> _YOUR ASSIGNMENT_: In the entries that follow, find the line containing "column 197, row 224"; from there, copy every line exactly through the line containing "For the photo above, indicate the white label".

> _AVAILABLE RECORDS_:
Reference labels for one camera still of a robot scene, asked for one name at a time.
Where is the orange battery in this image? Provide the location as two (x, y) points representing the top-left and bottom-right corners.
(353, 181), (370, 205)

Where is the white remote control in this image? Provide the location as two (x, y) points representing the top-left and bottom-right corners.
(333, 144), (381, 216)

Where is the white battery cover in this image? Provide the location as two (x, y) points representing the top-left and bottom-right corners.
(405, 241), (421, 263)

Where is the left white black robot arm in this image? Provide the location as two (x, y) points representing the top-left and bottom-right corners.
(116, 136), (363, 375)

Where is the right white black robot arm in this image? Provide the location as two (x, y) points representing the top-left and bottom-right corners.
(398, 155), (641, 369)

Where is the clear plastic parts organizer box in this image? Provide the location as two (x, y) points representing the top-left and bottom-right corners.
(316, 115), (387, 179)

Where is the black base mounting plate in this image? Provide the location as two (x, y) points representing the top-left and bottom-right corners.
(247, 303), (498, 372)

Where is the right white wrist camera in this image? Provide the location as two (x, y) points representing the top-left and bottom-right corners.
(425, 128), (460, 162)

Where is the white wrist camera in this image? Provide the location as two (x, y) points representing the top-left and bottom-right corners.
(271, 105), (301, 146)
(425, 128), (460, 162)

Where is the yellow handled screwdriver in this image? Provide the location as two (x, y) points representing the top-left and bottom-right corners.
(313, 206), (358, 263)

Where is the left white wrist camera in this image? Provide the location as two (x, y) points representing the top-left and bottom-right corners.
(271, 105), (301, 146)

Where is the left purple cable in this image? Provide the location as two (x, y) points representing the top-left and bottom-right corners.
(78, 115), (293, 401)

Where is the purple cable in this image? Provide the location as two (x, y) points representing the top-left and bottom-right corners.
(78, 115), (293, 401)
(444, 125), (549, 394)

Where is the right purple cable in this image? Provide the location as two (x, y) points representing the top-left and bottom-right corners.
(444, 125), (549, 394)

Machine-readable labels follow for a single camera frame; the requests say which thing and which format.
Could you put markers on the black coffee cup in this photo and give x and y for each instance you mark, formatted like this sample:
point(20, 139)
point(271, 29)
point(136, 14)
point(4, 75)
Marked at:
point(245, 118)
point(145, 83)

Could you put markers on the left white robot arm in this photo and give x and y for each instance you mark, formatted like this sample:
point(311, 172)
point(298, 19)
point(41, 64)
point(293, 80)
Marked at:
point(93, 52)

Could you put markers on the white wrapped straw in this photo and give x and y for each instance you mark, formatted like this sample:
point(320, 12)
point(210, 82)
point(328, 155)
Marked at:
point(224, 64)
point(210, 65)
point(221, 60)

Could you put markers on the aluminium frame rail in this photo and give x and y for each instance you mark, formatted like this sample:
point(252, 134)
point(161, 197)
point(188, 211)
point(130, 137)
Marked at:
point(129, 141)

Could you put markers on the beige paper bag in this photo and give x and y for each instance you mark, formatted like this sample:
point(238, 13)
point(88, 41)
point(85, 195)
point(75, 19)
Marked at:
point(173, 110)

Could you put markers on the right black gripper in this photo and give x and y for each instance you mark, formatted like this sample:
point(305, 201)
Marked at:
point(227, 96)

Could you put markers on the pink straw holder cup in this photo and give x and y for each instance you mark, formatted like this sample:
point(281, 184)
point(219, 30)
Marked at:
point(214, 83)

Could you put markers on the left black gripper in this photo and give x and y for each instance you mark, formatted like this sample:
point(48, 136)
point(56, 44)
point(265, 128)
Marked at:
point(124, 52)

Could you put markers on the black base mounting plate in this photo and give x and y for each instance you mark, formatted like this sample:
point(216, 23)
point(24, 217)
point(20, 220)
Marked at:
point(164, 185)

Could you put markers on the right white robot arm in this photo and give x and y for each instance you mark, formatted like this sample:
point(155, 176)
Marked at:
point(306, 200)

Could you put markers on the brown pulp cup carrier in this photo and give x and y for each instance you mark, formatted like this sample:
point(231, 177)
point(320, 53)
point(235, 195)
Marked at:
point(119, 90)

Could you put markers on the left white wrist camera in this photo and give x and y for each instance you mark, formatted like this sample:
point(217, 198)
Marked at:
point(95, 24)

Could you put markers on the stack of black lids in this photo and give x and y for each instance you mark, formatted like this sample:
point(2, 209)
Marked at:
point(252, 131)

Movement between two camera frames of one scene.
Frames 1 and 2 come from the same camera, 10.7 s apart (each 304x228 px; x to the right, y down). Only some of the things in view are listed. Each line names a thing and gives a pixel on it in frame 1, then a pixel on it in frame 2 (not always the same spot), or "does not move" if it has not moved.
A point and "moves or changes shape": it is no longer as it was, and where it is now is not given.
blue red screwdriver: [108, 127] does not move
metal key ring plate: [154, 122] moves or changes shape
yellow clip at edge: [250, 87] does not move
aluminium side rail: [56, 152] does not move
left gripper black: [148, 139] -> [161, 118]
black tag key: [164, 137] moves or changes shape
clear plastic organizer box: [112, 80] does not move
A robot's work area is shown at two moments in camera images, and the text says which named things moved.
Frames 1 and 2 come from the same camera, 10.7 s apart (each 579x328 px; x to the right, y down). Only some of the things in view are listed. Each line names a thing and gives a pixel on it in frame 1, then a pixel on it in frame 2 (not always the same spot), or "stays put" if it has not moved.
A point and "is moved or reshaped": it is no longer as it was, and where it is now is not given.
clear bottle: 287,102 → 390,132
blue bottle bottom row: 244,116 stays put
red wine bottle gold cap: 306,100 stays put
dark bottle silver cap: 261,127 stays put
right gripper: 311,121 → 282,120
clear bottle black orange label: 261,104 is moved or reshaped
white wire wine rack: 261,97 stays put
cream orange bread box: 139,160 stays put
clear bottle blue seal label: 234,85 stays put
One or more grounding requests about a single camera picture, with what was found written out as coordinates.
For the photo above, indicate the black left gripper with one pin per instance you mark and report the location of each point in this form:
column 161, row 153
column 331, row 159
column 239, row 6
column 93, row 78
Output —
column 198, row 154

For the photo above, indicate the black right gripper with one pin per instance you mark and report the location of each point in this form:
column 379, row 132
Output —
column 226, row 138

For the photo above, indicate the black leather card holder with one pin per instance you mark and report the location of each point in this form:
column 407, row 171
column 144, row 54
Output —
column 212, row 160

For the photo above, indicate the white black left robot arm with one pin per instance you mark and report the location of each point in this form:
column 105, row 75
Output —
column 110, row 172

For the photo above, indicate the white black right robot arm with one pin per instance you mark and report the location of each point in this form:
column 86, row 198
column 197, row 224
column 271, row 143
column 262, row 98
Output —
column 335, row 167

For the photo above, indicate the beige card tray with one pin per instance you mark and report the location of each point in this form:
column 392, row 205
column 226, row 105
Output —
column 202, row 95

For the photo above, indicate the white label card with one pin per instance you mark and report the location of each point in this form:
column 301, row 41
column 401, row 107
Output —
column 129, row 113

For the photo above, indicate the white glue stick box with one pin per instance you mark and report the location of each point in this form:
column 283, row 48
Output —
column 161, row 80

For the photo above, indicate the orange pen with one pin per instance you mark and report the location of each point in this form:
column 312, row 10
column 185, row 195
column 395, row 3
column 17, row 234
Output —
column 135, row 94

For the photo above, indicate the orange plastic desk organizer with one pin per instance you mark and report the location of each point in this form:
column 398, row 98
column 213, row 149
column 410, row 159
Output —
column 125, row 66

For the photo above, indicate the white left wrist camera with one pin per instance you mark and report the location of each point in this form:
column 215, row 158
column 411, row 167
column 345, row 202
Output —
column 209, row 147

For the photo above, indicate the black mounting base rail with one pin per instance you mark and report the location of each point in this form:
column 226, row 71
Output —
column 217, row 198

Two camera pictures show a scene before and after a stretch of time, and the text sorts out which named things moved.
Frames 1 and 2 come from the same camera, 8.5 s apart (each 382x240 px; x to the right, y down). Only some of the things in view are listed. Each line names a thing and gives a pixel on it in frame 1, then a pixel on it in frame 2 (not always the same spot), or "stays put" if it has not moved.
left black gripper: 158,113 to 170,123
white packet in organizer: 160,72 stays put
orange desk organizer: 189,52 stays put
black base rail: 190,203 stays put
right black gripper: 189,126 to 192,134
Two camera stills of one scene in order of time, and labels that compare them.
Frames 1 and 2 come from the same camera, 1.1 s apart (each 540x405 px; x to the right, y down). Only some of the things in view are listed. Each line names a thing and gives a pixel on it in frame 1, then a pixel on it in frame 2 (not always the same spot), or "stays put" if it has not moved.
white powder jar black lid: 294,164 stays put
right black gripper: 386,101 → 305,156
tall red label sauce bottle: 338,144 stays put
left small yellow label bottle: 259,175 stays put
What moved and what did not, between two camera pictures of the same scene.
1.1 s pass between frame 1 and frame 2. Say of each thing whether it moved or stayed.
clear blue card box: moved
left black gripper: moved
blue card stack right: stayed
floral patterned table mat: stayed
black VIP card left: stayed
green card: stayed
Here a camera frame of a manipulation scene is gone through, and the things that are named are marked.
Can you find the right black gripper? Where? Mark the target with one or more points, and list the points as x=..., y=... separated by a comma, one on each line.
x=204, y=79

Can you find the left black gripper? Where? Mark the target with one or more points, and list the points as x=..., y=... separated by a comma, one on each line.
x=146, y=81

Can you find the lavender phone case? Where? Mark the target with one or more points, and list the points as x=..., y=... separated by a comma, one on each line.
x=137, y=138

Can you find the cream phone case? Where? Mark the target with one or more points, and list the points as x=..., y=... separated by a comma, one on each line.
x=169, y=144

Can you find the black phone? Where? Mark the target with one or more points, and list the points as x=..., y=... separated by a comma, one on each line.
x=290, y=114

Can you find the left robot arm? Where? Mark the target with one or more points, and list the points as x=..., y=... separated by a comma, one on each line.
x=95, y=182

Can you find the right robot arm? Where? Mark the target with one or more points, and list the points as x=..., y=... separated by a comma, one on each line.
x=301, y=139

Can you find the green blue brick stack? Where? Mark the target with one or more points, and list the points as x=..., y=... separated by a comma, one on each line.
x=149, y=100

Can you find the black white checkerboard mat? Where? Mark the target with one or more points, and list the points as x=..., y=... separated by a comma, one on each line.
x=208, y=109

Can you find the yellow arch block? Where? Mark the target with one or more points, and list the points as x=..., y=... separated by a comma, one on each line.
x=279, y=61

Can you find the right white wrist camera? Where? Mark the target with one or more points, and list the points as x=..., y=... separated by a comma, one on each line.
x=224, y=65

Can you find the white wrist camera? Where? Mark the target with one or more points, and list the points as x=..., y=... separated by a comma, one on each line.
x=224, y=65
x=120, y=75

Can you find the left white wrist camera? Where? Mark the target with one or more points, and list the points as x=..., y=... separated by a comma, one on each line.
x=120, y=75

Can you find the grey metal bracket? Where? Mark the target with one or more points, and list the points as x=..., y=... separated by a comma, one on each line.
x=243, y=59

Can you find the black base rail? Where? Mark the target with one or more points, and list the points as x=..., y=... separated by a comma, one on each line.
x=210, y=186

> _ANSWER TO THIS TASK_:
column 197, row 224
column 271, row 143
column 262, row 98
Output —
column 335, row 167

For the photo above, indicate the beige card tray with one pin per instance you mark and report the location of each point in this form:
column 392, row 205
column 226, row 105
Output —
column 202, row 95

For the photo above, indicate the white label card with one pin per instance you mark and report the location of each point in this form:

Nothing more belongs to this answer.